According to the study, those who had a television or computer in their bedrooms were more likely to have problems with impulse control and paying attention.

The findings suggested that high amounts of screen time may exacerbate the cognitive deficits and behavioural problems common to children born extremely preterm.

The study was conducted by Betty R. Vohr, M.D., and colleagues. Funding was provided by NIH’s Eunice Kennedy Shriver National Institute of Child Health and Human Development; National Heart, Lung, and Blood Institute; and National Center for Advancing Translational Sciences.

Previous studies have linked high amounts of screen time among children born full-term to language and developmental, behavioral and other problems.

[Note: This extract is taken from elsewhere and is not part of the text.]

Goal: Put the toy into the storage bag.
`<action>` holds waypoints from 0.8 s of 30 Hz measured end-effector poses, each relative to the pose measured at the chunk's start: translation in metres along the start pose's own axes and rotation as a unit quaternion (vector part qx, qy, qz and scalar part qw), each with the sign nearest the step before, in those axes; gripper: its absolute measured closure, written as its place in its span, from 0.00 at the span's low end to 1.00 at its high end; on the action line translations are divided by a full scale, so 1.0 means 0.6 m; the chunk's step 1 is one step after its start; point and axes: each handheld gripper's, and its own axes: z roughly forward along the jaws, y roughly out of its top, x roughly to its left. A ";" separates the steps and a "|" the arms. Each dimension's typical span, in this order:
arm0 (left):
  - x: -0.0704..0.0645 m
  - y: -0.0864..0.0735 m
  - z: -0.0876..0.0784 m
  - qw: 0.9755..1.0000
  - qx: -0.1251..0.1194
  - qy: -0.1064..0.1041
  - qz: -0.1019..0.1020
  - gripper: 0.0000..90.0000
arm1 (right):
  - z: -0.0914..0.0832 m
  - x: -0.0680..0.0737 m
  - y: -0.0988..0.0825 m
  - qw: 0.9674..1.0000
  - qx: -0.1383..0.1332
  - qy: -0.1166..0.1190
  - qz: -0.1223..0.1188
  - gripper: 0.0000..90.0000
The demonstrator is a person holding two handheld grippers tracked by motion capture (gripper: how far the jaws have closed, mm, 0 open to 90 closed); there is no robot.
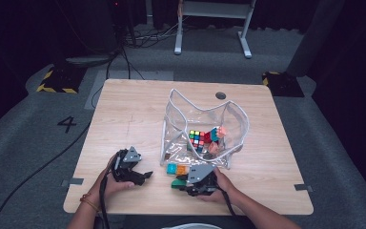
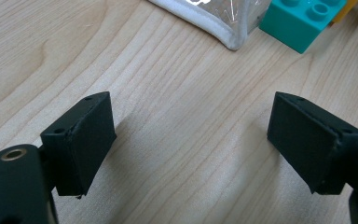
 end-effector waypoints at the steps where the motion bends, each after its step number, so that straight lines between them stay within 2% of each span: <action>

In the current study, researchers analysed data from a study of children born at 28 weeks or earlier. Of 414 children, 238 had more than two hours of screen time per day and 266 had a television or computer in their bedrooms.

Compared to children with less screen time per day, those with high amounts of screen time scored an average deficit of nearly 8 points on global executive function percentile scores, roughly 0.8 points lower on impulse control (inhibition) and more than 3 points higher on inattention.

Children with a television or computer in their bedrooms also scored lower on measures of inhibition, hyperactivity and impulsivity.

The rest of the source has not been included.